[[ Supplied data open ]]

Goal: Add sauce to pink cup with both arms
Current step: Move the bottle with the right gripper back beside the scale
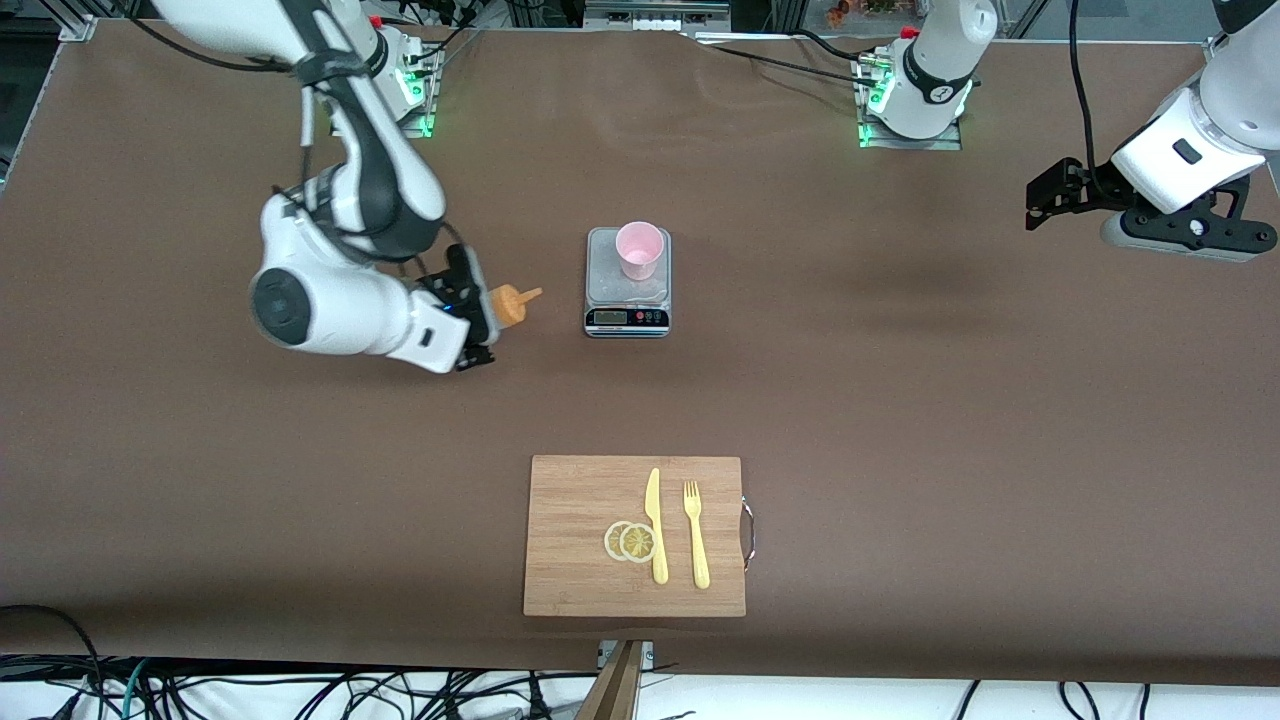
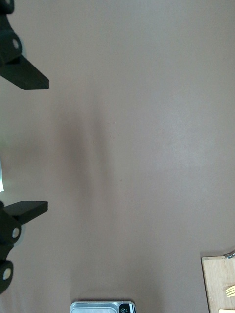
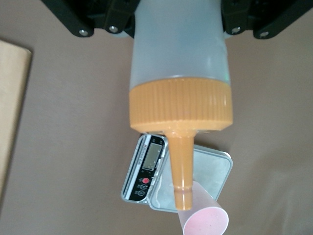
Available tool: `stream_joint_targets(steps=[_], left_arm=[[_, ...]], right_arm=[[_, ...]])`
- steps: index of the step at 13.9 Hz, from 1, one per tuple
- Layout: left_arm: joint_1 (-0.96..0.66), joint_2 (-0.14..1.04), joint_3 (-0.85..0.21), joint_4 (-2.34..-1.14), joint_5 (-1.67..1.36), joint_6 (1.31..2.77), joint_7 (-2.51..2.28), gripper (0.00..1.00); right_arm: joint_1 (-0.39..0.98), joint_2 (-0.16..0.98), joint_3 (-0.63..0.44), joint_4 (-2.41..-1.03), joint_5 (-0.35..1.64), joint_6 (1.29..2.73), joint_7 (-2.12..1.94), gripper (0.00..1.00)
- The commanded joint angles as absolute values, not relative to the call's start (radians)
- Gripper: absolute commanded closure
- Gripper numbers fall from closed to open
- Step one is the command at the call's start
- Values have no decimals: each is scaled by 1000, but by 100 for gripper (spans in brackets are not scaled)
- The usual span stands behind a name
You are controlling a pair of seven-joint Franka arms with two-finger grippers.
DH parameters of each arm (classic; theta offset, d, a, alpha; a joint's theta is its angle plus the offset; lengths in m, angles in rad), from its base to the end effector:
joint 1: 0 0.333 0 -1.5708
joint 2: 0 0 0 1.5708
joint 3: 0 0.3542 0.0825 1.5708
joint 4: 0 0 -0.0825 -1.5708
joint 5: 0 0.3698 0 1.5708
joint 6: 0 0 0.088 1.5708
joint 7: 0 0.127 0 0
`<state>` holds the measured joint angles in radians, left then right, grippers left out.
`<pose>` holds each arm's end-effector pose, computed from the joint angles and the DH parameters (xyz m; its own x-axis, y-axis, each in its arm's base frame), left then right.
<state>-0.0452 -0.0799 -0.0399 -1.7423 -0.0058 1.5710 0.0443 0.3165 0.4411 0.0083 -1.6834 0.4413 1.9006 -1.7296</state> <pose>0.5039 -0.0445 0.6064 0.9875 -0.1283 -0.0911 -0.1282 -0.9917 0.0066 0.5999 0.2427 0.3580 -0.2242 0.8881 0.4013 0.9288 0.3194 -0.1878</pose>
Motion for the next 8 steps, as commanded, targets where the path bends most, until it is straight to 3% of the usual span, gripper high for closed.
stream_joint_targets(steps=[1,4,8], left_arm=[[-40,-63,-40,-1709,-29,1551,55,0],[-40,-63,-43,-1709,-29,1551,55,0],[-40,-63,-43,-1709,-29,1551,55,0]], right_arm=[[218,465,25,-1697,582,1904,-1904,100],[106,526,25,-1698,731,1878,-2119,100],[-52,594,25,-1698,845,1725,-2304,100]])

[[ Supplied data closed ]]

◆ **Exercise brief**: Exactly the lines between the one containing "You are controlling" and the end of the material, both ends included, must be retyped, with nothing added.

◆ **Exercise solution**:
You are controlling a pair of seven-joint Franka arms with two-finger grippers.
DH parameters of each arm (classic; theta offset, d, a, alpha; a joint's theta is its angle plus the offset; lengths in m, angles in rad), from its base to the end effector:
joint 1: 0 0.333 0 -1.5708
joint 2: 0 0 0 1.5708
joint 3: 0 0.3542 0.0825 1.5708
joint 4: 0 0 -0.0825 -1.5708
joint 5: 0 0.3698 0 1.5708
joint 6: 0 0 0.088 1.5708
joint 7: 0 0.127 0 0
`<state>` holds the measured joint angles in radians, left then right, grippers left out.
`<pose>` holds each arm's end-effector pose, computed from the joint angles and the DH parameters (xyz m; its own x-axis, y-axis, each in its arm's base frame), left then right.
<state>-0.0452 -0.0799 -0.0399 -1.7423 -0.0058 1.5710 0.0443 0.3165 0.4411 0.0083 -1.6834 0.4413 1.9006 -1.7296</state> <pose>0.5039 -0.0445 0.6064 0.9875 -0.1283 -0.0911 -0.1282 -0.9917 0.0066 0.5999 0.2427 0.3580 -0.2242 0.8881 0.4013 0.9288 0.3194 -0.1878</pose>
Motion for the next 8 steps, as commanded, targets where the path bends most, until it is straight to 3% of the usual span, gripper high for closed.
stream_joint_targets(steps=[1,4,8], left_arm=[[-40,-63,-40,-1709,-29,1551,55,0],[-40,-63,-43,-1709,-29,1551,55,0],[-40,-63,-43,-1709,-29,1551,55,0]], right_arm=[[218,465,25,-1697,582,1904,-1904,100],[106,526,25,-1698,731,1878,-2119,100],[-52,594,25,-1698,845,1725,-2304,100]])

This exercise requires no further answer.